◆ ASSIGNMENT
Starting at the line that contains "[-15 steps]" and stopping at the line that contains "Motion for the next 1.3", restate each line of the records below exactly. Omit the pictures.

Records drawn from a dataset

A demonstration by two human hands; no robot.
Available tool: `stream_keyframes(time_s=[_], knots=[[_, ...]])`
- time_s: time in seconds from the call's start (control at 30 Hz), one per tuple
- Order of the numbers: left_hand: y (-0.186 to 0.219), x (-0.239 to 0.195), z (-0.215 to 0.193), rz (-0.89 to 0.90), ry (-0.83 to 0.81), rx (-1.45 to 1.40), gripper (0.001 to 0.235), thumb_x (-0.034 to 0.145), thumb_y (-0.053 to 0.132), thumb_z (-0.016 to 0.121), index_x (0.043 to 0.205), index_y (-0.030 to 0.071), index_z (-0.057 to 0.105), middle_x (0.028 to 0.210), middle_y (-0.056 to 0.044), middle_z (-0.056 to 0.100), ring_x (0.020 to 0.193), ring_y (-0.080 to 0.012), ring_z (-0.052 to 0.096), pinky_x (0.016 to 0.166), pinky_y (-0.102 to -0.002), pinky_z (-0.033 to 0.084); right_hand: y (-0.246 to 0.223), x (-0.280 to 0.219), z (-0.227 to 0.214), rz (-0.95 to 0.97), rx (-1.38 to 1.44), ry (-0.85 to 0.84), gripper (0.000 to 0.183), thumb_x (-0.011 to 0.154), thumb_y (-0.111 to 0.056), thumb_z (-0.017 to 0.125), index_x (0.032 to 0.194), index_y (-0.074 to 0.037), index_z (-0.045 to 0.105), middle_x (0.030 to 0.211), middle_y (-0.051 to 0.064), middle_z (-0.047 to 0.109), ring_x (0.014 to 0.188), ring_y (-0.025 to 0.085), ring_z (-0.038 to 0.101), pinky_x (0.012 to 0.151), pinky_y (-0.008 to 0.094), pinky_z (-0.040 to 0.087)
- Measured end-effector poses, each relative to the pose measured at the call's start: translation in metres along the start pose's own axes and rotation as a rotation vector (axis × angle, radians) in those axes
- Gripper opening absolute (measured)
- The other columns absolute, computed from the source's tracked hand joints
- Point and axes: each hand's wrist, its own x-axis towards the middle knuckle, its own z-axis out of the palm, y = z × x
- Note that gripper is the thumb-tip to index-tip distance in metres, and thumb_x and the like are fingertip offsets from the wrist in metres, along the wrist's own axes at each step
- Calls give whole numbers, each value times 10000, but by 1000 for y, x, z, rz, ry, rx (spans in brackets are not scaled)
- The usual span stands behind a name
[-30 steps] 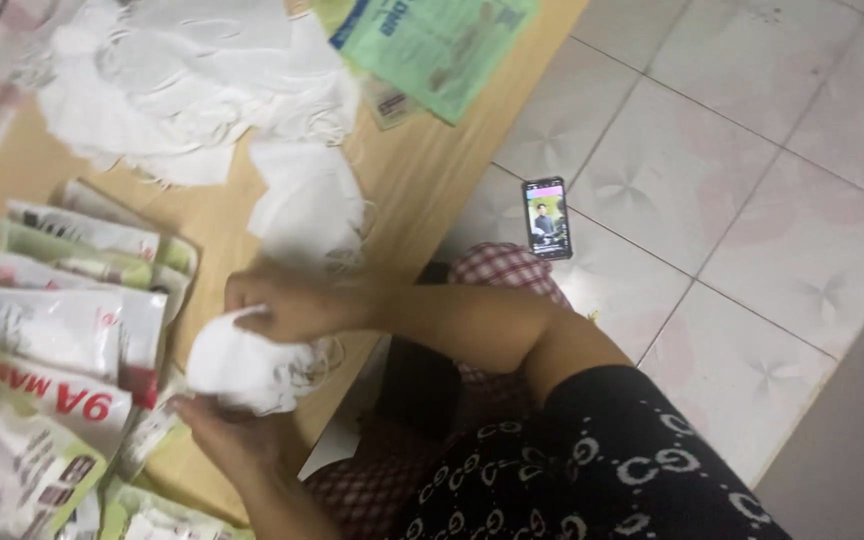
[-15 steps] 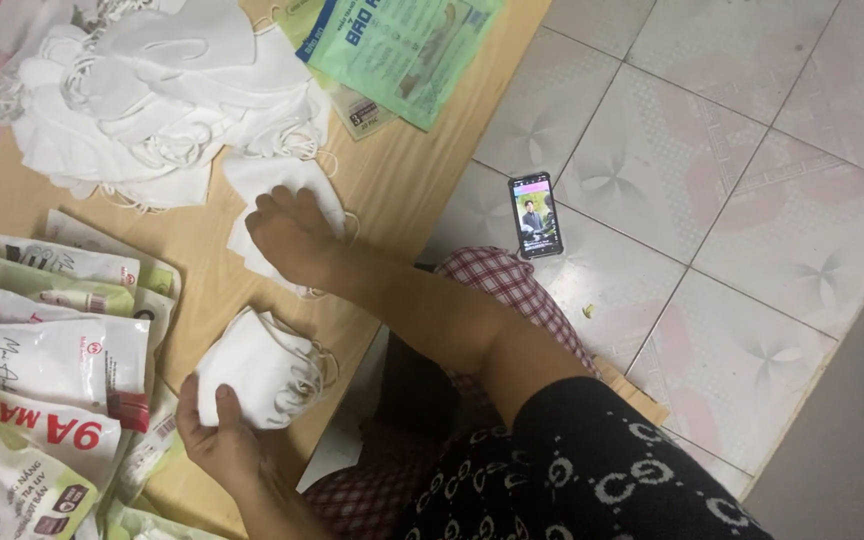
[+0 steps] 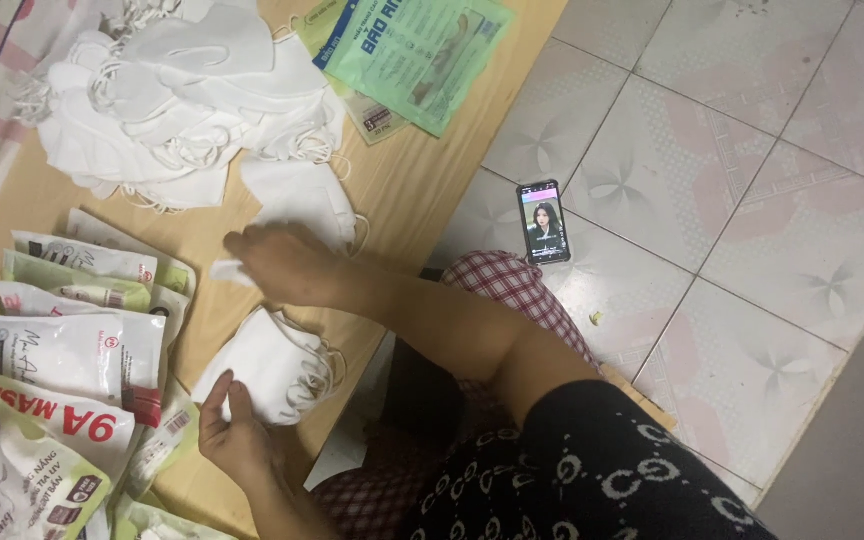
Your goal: Manually packing individual face masks into plastic packaging bags on a low table.
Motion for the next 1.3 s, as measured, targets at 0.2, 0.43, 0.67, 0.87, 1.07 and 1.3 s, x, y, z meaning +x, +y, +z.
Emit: stream_keyframes(time_s=[0.2, 0.43, 0.67, 0.87, 1.07, 1.3], knots=[[29, -11, 15, -148, 32, -321, 239, 1063, 228, 599, 1132, 11, 673, 1054, -66, 713, 877, -108, 676, 790, -237, 599, -26, -21, 3, -188, 489, -492, 257, 975, -302, 599, 1191, -174, 546, 869, 60, 740, 556, 158, 660, 498, 340, 514], [20, -9, 14, -275, -114, -402, 491, 1071, 381, 419, 1309, -28, 548, 1227, -153, 636, 1054, -198, 639, 899, -326, 528, -48, -53, 49, -468, 92, -236, 215, 901, -248, 635, 1082, -147, 693, 988, 43, 695, 959, 249, 658, 892, 449, 508], [-9, 6, -2, -96, -94, -331, 154, 1030, 99, 615, 1127, -4, 675, 1063, -90, 714, 907, -125, 680, 846, -226, 593, -54, -44, 4, -233, 147, -342, 520, 934, -558, 538, 1011, -75, 714, 953, 99, 721, 821, 298, 695, 789, 462, 529], [5, -1, 4, -106, -38, -402, 226, 1047, 153, 610, 1173, -26, 666, 1073, -133, 723, 876, -153, 706, 807, -263, 626, -27, -40, 52, -169, 356, -192, 322, 818, -217, 772, 1102, -85, 700, 958, 120, 746, 872, 310, 713, 830, 417, 531], [10, -4, 8, -109, -79, -318, 267, 1006, 59, 605, 1271, 27, 609, 1216, -142, 684, 1002, -168, 684, 907, -277, 600, -36, -43, 38, -30, 470, -250, 312, 856, -169, 744, 1152, -99, 673, 950, 84, 762, 802, 242, 735, 775, 369, 564], [9, -7, 3, 0, -79, -169, 315, 985, 58, 620, 1297, 19, 606, 1290, -132, 659, 1096, -164, 648, 1015, -266, 541, -11, -8, 11, -24, 313, -220, 260, 966, -248, 612, 1143, -61, 650, 992, 112, 685, 889, 254, 667, 823, 449, 528]])
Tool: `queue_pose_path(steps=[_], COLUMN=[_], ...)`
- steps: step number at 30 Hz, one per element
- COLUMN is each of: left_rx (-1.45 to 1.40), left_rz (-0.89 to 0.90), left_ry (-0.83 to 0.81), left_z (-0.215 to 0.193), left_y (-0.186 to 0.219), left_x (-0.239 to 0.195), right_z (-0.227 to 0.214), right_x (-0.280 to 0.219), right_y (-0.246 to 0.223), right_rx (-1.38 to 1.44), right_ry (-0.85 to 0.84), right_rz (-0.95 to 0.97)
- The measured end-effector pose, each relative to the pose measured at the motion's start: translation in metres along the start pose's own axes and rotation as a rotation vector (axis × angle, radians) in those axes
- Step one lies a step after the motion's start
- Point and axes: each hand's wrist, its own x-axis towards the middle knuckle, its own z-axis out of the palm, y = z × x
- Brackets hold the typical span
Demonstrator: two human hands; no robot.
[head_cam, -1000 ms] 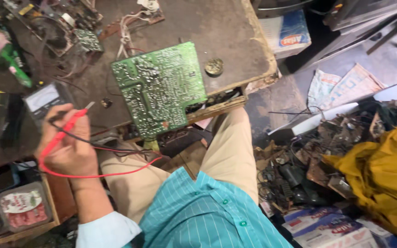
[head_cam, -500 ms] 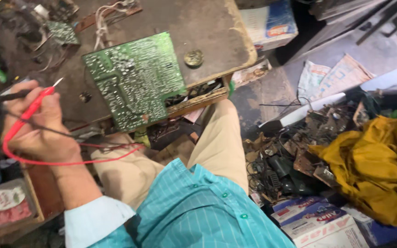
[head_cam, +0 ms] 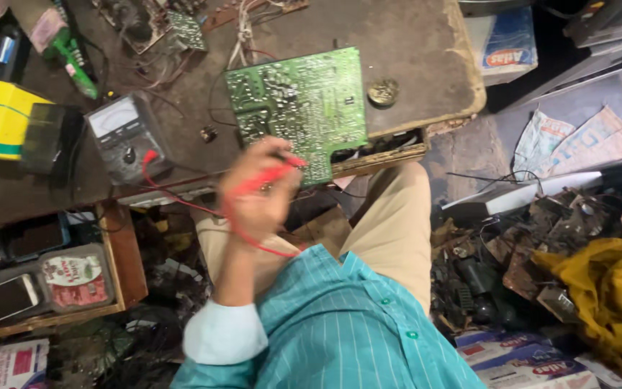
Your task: The person uses a multimeter to test points on a green circuit board, then uses a soldering iron to touch and reflow solder joints on the board. The board remains on the workbench throughout.
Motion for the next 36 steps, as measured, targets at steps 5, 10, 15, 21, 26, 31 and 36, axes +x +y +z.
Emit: queue_pose_path(steps=[5,10,15,21,26,31,36], left_rx=[-0.129,-0.062,-0.077,-0.03,0.152,0.25,0.222], left_rz=[0.039,0.152,0.124,0.043,0.046,0.105,0.041], left_ry=[-0.347,-0.476,-0.426,-0.09,-0.108,-0.156,-0.225], left_z=[0.021,0.009,-0.012,-0.038,-0.022,0.003,0.006], left_y=[0.007,-0.003,-0.016,-0.042,-0.077,-0.098,-0.11], left_x=[-0.012,-0.013,-0.015,0.033,0.096,0.109,0.104], right_z=[-0.028,-0.008,-0.013,0.008,0.039,0.039,0.037], right_x=[-0.053,-0.127,-0.16,-0.154,-0.147,-0.138,-0.134], right_y=[-0.115,-0.275,-0.338,-0.348,-0.374,-0.397,-0.415], right_rx=[0.464,0.726,0.754,1.284,1.275,1.15,1.135], right_ry=[-0.165,-0.695,-0.601,-0.594,-0.208,-0.178,-0.178], right_rz=[-0.532,-0.953,-1.097,-0.917,-0.87,-1.053,-1.07])
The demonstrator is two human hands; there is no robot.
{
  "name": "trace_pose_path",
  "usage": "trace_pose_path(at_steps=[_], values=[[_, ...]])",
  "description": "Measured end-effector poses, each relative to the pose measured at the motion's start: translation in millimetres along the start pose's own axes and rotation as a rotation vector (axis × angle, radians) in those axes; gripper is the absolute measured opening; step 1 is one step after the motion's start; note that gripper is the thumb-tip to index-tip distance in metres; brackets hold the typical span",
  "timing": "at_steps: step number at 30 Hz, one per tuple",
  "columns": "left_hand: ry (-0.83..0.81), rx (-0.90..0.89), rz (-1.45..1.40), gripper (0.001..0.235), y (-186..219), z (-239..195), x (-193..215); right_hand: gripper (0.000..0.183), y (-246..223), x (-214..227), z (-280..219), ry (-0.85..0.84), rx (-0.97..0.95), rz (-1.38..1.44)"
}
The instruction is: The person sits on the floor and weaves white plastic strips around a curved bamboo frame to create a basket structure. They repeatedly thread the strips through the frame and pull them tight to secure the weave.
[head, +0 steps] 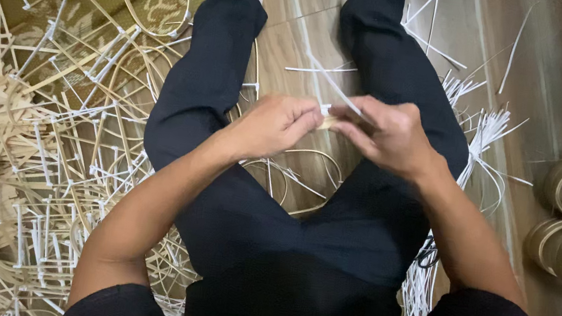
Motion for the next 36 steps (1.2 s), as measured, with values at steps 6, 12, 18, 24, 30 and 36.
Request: trace_pose_path(at_steps=[6, 12, 18, 24, 30, 36], values=[[-0.137, 0.186, -0.295, 0.032, -16.2, -9.2, -19.1, 0.032, -9.2, 0.5, -12.5, -0.003, -0.025, -0.047], [-0.046, 0.124, -0.271, 0.026, -13.5, -10.5, -18.0, 0.031, -12.8, 6.9, -16.1, 0.034, -0.114, -0.001], [-0.055, 0.179, -0.257, 0.026, -4.8, -8.4, -18.2, 0.034, -12.2, 14.5, -56.4, 0.260, -0.595, 0.343], [-0.049, 0.106, -0.224, 0.026, -1.3, -5.7, -15.9, 0.037, -24.1, -50.4, -114.1, 0.203, -0.941, 0.665], [-0.079, 0.172, -0.244, 0.025, -5.7, -4.5, -15.7, 0.038, -22.2, -76.7, -130.5, 0.077, -0.946, 0.771], [-0.068, 0.257, -0.418, 0.025, -5.5, -9.0, -13.1, 0.040, -19.2, -77.8, -139.4, 0.129, -1.013, 0.878]])
Point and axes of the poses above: each hand's wrist, its own z-axis towards the middle knuckle, its own x-axis out of the back of the hand, y = z × x, the point moved 6 cm from there along z, towards the middle knuckle, and after that the axes turned 7 degrees about y, right-handed, at the moved point
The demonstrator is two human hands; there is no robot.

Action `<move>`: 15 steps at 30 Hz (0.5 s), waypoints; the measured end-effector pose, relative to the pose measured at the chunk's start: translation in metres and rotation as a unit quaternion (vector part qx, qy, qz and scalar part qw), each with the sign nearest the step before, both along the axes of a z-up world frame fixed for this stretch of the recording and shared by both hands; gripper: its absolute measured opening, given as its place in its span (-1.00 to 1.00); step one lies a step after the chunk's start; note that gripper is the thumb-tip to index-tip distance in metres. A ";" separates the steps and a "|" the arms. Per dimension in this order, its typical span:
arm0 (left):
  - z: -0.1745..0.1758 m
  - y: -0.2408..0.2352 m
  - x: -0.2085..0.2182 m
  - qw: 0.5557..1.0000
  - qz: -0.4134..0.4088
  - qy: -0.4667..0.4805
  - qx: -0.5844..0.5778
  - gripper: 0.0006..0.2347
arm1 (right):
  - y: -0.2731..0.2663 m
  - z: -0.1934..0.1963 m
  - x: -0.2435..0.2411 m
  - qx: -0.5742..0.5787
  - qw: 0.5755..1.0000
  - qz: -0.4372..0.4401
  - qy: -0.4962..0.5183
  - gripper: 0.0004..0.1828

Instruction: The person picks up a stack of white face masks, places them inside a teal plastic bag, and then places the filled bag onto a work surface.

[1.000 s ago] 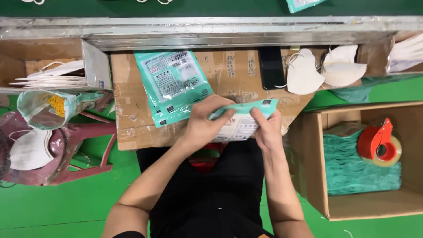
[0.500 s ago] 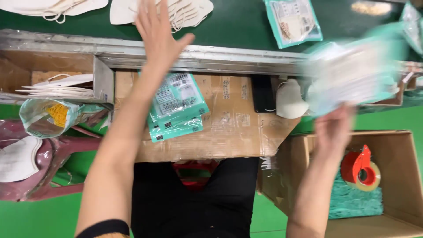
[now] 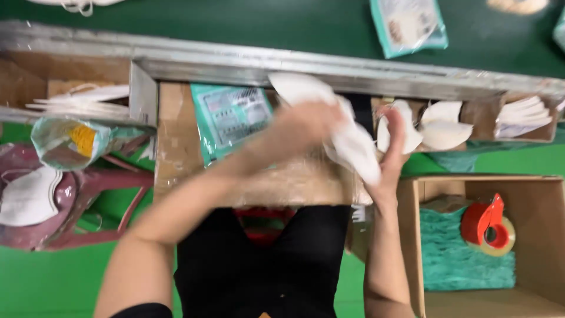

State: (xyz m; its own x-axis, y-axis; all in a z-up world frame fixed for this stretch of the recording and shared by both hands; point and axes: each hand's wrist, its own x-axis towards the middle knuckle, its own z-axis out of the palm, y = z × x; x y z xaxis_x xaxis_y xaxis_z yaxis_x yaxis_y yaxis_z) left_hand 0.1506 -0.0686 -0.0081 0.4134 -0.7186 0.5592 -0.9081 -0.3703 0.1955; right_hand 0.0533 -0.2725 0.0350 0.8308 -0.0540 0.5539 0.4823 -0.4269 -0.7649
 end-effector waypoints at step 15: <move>-0.099 -0.013 -0.083 0.902 0.099 0.376 -0.186 0.08 | -0.005 -0.101 -0.041 0.096 0.971 0.046 0.214 0.03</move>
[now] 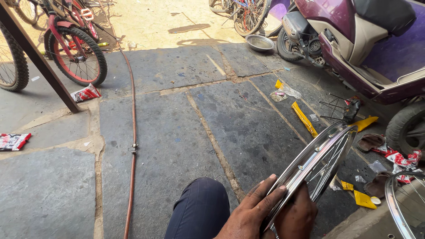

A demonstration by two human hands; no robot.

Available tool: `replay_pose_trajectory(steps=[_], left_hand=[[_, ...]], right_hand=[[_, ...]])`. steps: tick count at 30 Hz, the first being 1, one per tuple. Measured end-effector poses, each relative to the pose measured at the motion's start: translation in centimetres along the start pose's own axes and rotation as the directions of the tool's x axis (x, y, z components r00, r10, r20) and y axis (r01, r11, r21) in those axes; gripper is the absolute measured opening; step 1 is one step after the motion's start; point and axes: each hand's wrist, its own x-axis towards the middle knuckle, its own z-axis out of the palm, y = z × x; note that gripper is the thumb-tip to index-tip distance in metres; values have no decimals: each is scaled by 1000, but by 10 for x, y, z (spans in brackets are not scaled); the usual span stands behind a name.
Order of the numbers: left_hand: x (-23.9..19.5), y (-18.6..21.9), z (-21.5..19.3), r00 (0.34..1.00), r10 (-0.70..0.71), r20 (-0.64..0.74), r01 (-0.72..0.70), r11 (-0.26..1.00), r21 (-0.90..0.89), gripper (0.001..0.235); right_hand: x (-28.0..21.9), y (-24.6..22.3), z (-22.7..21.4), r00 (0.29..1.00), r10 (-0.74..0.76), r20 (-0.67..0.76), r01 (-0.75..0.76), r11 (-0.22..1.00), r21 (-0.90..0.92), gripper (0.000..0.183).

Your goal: The person sits on the ground and uses a wrench to tighten the spokes on a bicycle wheel. They rotate the wheel to access different spokes and continue tightening them throughout the video.

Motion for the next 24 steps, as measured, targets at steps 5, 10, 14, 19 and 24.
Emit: replay_pose_trajectory(steps=[5, 10, 14, 19, 24], left_hand=[[1, 0, -15, 999, -27, 34, 27, 1000, -9, 86], [0, 23, -21, 999, 48, 26, -47, 998, -31, 86], [1, 27, -15, 995, -95, -7, 93, 989, -111, 77], [0, 15, -11, 979, -205, 8, 205, 977, -54, 76], [0, 19, -7, 997, 38, -65, -40, 999, -29, 72]], right_hand=[[-8, 15, -10, 950, -311, 27, 282, 894, 348, 41], [-8, 15, 3, 948, -184, -261, 252, 933, 258, 46], [2, 9, -4, 960, -280, -1, 279, 958, 73, 26], [-13, 3, -30, 916, -400, 29, 345, 823, 452, 32], [-4, 2, -10, 955, -258, -149, 285, 936, 206, 37]])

◆ OUTPUT OF THE EXERCISE
[-15 steps] 
[+0 steps] 
Your goal: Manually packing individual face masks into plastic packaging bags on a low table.
Motion for the next 1.3 s, as measured, targets at 0.2, 0.43, 0.67, 0.87, 1.07 and 1.3 s, x, y, z meaning +x, +y, +z.

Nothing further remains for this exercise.